# Data provided
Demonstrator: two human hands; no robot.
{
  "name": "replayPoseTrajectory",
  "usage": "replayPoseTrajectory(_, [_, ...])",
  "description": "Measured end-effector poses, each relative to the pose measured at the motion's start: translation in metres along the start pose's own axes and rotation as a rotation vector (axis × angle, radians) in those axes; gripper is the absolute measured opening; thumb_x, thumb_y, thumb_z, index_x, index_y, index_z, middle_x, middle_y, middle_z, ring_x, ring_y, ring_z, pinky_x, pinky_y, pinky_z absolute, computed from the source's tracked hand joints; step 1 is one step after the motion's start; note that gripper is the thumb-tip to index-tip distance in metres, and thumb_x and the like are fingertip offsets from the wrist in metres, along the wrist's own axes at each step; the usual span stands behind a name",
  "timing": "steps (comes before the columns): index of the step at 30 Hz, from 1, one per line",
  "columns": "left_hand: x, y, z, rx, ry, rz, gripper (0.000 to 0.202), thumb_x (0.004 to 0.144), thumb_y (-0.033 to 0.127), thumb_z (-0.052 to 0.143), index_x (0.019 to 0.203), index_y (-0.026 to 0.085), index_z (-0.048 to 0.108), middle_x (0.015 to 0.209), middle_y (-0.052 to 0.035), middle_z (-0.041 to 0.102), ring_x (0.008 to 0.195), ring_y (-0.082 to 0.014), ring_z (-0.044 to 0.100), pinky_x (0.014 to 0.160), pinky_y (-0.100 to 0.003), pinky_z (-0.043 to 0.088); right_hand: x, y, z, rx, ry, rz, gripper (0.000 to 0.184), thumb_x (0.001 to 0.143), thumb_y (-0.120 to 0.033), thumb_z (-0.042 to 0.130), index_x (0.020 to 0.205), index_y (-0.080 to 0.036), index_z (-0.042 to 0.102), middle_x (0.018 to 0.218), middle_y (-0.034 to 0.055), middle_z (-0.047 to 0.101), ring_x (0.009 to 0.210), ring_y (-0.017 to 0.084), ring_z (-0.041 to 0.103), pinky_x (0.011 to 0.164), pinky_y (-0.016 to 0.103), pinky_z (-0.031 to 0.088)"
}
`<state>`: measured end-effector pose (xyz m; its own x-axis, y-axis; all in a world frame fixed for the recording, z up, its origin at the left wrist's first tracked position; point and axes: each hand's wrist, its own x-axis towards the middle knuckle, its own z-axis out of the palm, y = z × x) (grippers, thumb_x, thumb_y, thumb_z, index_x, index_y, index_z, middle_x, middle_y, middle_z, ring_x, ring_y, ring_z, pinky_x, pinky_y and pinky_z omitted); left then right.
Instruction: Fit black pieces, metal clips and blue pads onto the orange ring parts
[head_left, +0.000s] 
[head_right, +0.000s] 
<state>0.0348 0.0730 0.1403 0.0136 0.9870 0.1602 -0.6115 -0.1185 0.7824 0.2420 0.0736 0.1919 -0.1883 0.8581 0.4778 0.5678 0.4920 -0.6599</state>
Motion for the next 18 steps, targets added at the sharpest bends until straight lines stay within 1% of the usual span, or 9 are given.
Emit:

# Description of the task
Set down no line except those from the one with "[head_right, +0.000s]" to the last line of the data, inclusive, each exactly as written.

# Finished task
[head_right, +0.000s] 
<state>0.0348 0.0730 0.1403 0.0136 0.9870 0.1602 -0.6115 -0.1185 0.7824 0.2420 0.0736 0.1919 -0.1883 0.8581 0.4778 0.5678 0.4920 -0.6599</state>
Motion for the next 18 steps, targets added at the sharpest bends until straight lines stay within 1% of the usual span, or 9 are given.
Emit:

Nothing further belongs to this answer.